### Problem to solve:
The listing below holds pictures; exclude them. Return exactly the lines from the one with "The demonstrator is" through the one with "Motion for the".
(Beginning of Raw data)
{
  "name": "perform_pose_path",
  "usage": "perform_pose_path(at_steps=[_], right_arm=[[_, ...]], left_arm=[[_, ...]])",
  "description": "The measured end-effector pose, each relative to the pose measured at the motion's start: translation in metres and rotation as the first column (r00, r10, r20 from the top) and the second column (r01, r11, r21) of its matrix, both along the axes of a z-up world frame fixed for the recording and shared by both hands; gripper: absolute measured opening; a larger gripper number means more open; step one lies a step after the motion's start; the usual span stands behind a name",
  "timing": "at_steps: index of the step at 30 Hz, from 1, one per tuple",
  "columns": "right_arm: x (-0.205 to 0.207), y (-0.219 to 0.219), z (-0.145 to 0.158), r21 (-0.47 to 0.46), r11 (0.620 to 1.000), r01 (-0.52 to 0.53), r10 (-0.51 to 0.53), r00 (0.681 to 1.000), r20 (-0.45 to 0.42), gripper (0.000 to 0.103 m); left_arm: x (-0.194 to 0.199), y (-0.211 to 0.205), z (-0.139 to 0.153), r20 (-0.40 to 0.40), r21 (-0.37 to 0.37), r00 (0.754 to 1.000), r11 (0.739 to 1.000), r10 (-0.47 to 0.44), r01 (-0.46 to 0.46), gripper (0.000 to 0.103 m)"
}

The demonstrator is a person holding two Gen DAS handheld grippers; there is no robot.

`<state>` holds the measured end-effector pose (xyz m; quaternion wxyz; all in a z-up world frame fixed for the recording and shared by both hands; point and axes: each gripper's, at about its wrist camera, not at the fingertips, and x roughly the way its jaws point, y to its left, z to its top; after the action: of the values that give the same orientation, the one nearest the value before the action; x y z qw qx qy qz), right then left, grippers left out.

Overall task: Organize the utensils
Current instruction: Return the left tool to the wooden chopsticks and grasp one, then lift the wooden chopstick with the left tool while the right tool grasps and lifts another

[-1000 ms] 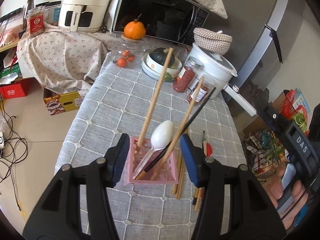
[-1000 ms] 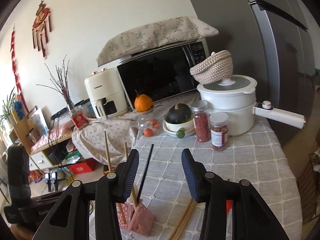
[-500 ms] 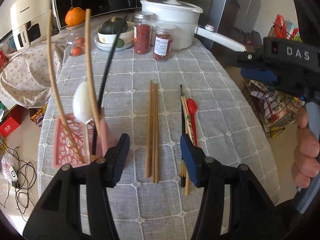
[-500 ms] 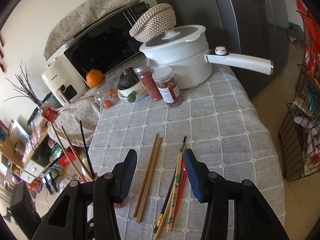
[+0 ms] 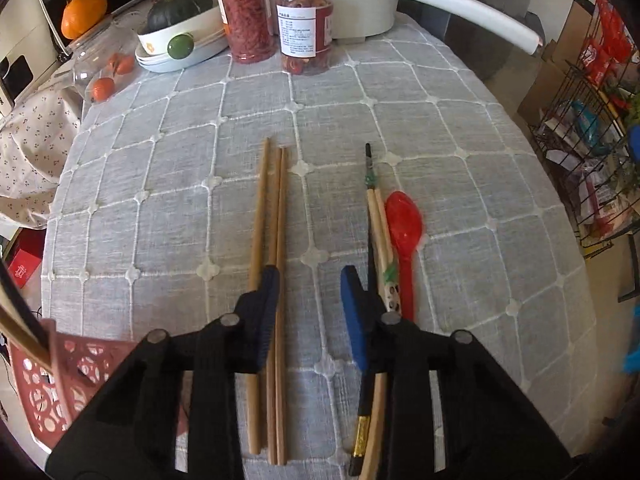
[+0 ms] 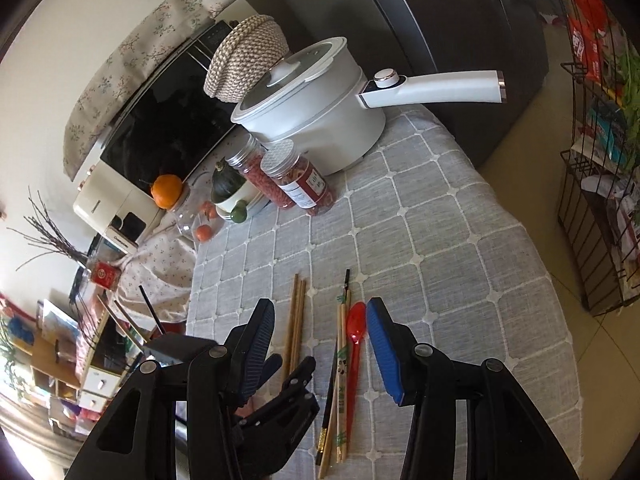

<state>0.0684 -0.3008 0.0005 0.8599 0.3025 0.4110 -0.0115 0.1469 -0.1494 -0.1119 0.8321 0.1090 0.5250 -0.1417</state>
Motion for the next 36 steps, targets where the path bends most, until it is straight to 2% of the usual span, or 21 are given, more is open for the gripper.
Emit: perform_pose_path(at_steps=[4,8,12,15,17,18,21,24,28,31,36], right_arm=[[0.000,-0.008,0.002,0.038,0.999,0.008,-0.009,1.000,0.007,0.048],[0.001,-0.010,0.002,0.056,0.998,0.006,-0.006,1.000,0.008,0.048],[0.001,-0.013,-0.001,0.069,0.998,0.005,-0.005,1.000,0.000,0.048],[0.001,-0.016,-0.001,0.077,0.997,0.007,-0.007,1.000,0.002,0.048],[0.001,-0.016,0.000,0.076,0.997,0.006,-0.006,1.000,0.005,0.048],[0.001,-0.016,0.000,0.077,0.997,0.006,-0.007,1.000,0.006,0.048],[0.001,-0.018,-0.001,0.073,0.997,0.018,-0.018,1.000,0.000,0.047],[0.000,-0.025,-0.005,0.065,0.997,0.041,-0.040,0.999,-0.013,0.045],[0.006,-0.031,-0.020,0.024,0.998,0.060,-0.058,0.995,-0.078,0.043],[0.018,-0.021,-0.038,0.001,1.000,0.010,-0.010,0.988,-0.153,0.042],[0.038,0.013,-0.062,-0.051,0.991,-0.122,0.108,0.968,-0.228,0.040]], left_arm=[[0.016,0.000,-0.007,-0.009,0.013,1.000,1.000,0.023,-0.023,0.029],[0.026,-0.010,-0.020,-0.026,0.063,1.000,0.998,0.007,-0.005,0.029],[0.029,-0.012,-0.020,-0.025,0.062,1.000,0.998,0.003,-0.002,0.029],[0.031,-0.015,-0.019,-0.028,0.090,1.000,0.996,-0.015,0.018,0.029],[0.031,-0.017,-0.019,-0.035,0.092,0.999,0.995,-0.023,0.027,0.024],[0.029,-0.018,-0.019,-0.040,0.084,0.999,0.996,-0.031,0.034,0.010],[0.022,-0.022,-0.018,-0.033,0.085,0.999,0.996,-0.035,0.038,0.010],[0.010,-0.015,-0.009,-0.027,0.003,0.999,1.000,-0.025,0.025,0.010],[-0.015,-0.003,0.016,0.041,-0.078,0.999,0.996,-0.033,0.036,0.010],[-0.035,0.009,0.039,0.073,-0.154,0.997,0.987,-0.027,0.038,0.010],[-0.065,0.040,0.086,0.188,-0.282,0.982,0.957,-0.013,0.067,0.010]])
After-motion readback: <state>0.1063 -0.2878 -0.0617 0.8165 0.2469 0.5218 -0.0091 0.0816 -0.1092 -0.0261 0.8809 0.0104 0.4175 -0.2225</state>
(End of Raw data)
### Response to this task:
The demonstrator is a person holding two Gen DAS handheld grippers; there is no robot.

`<state>` holds the measured end-effector pose (xyz m; quaternion wxyz; all in a z-up world frame fixed for the recording and shared by both hands; point and axes: each gripper's, at about its wrist camera, not at the fingertips, and x roughly the way its jaws point, y to its left, z to its top; after the action: of the values that give the same orientation, the one nearest the value before the action; x y z qw qx qy qz), right then left, grippers left out.

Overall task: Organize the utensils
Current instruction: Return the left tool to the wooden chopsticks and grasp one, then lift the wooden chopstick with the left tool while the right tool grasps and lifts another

[-1000 ms] 
[-1000 ms] 
[-500 ms] 
[-500 ms] 
[+0 ms] 
[+0 ms] 

<state>0.0684 -0.3008 0.0005 0.8599 0.3025 0.4110 -0.0115 0.1469 -0.1494 -0.1119 0.8321 0.1090 0.5250 -0.1417</state>
Motion for the next 36 steps, targets where the path bends most, until it is straight to 2% of the usual span, or 21 are given, more is open for the gripper.

There is nothing more to this answer.